Another childhood memory that Kenneth shared was when they were living in the back of their store near the coal mine. One of the animals they brought with them when they moved to the store was their cow Ole Beauty. She gave birth to a calf while they were living there. Kenneth’s father told him that if he milked and cared for her that he could have the calf. They had no pasture so she was tethered to the back area of the store. He remembers being so happy about having the calf. One day Kenneth came home from school and found out that his dad had butchered his calf so that he could sell the veal from the store. He described the event as "it was the best of times and the worst of time. One thing for sure he was a very disappointed boy." I could feel Kenneth's excitement about having a calf of his own and the disappointment of losing his calf.
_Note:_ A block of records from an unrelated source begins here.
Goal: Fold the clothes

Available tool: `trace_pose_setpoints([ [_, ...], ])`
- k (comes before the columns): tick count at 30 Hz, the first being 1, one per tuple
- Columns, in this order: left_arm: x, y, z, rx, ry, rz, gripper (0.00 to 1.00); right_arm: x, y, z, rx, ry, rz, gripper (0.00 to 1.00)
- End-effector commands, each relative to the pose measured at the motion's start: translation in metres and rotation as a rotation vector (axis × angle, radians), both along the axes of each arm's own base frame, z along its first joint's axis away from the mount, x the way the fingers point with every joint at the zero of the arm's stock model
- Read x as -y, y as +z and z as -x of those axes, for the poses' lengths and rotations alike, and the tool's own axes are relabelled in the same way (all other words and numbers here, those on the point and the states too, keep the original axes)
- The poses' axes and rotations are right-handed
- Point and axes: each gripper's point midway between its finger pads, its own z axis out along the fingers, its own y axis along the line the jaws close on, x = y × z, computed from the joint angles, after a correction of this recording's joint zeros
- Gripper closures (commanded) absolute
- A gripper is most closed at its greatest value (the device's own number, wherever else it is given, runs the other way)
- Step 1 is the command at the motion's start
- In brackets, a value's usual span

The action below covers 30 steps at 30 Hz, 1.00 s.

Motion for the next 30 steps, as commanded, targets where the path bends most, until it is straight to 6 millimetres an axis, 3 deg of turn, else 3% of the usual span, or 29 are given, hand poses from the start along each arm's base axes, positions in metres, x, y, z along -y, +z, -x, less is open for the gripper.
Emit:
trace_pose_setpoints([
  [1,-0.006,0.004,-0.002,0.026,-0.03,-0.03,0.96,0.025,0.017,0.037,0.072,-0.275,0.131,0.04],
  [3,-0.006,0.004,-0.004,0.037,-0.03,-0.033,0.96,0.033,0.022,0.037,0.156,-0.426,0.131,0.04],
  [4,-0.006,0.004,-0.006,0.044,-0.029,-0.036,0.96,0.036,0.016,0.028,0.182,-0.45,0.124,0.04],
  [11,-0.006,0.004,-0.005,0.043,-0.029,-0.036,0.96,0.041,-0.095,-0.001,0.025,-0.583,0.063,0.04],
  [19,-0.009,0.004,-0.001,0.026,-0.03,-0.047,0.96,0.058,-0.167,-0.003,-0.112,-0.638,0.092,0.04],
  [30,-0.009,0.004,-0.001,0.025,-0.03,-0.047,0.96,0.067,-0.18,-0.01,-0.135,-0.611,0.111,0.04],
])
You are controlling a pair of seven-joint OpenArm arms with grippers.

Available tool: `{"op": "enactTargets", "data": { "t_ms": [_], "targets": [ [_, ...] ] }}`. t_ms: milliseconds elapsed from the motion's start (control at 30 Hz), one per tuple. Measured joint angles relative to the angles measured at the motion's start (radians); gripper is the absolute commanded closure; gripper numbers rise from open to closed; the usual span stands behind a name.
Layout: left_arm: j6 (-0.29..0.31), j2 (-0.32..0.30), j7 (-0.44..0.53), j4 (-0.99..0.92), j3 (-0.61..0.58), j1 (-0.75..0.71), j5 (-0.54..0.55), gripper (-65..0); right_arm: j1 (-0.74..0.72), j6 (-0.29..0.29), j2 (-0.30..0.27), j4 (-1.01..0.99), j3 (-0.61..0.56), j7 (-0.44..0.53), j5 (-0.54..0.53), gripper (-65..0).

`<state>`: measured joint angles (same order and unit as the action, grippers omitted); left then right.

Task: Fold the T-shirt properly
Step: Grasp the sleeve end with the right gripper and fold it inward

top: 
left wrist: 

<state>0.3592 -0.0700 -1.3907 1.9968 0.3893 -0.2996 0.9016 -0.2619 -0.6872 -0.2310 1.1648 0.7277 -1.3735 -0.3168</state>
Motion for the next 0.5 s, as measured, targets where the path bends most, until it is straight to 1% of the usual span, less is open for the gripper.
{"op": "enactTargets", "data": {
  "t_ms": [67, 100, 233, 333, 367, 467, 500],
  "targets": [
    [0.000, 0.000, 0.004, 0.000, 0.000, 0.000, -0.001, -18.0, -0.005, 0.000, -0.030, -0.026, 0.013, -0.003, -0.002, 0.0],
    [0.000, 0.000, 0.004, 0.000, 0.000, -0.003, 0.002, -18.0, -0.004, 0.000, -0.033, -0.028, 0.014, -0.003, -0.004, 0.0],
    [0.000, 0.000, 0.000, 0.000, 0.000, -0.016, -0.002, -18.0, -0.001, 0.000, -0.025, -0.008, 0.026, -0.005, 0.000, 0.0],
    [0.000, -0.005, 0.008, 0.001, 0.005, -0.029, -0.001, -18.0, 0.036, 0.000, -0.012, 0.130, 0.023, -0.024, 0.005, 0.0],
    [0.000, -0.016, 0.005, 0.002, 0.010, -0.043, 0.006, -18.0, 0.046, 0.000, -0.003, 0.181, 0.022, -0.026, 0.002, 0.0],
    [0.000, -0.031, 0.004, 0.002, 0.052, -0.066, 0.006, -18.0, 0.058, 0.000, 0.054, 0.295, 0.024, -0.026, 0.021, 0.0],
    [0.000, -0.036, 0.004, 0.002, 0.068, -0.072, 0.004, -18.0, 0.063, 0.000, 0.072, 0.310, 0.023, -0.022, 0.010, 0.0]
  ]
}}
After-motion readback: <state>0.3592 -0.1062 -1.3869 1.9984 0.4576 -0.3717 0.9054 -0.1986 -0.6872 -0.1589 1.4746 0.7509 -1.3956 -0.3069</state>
After graduating from high school he moved to Kansas where he had visited several times as a child to visit his uncle's family. After a couple of years, he became what he called “disenchanted’ with life there and decided to head back home. Kenneth had an old Model T Ford that did not have a body shell on it. It just had a seat that was situated on top of the Gas Tank. I can even imagine anyone driving a vehicle like that. You would definitely get pulled over by police if you were seen driving a vehicle in that shape. He began his journey to head home to Indiana. I assume that it was decent weather if he had no protection from the elements with the condition of his vehicle. Kenneth remembered somewhere in Missouri that the Model T Ford broke down. Instead of trying to repair it, if that was even an option he was able to sell it in the condition it was in. Kenneth got enough money to purchase a bus ticket to get him the rest of the way home. He remembered that his father had criticized him for practically giving the car away, so I have a feeling he did not get much money for it.


The personal words in his memoir gave me clues into the type of person my grandfather was. I loved reading it, but I do have to say that when I got to the end of his memoir that he ended it with, "And I guess that anything else that anyone else wants to know they already know." I wanted to shout "NO, I don't!" But luckily I do have my biological father I can ask questions and cousins to find out more. I did truly love reading Kenneth's own words about his life. I am thankful to him for this gift.


It has inspired me to really start working on my personal memoir so that I can share with future generations of my family about my own life. I hope this post inspires others to write their personal memoirs too.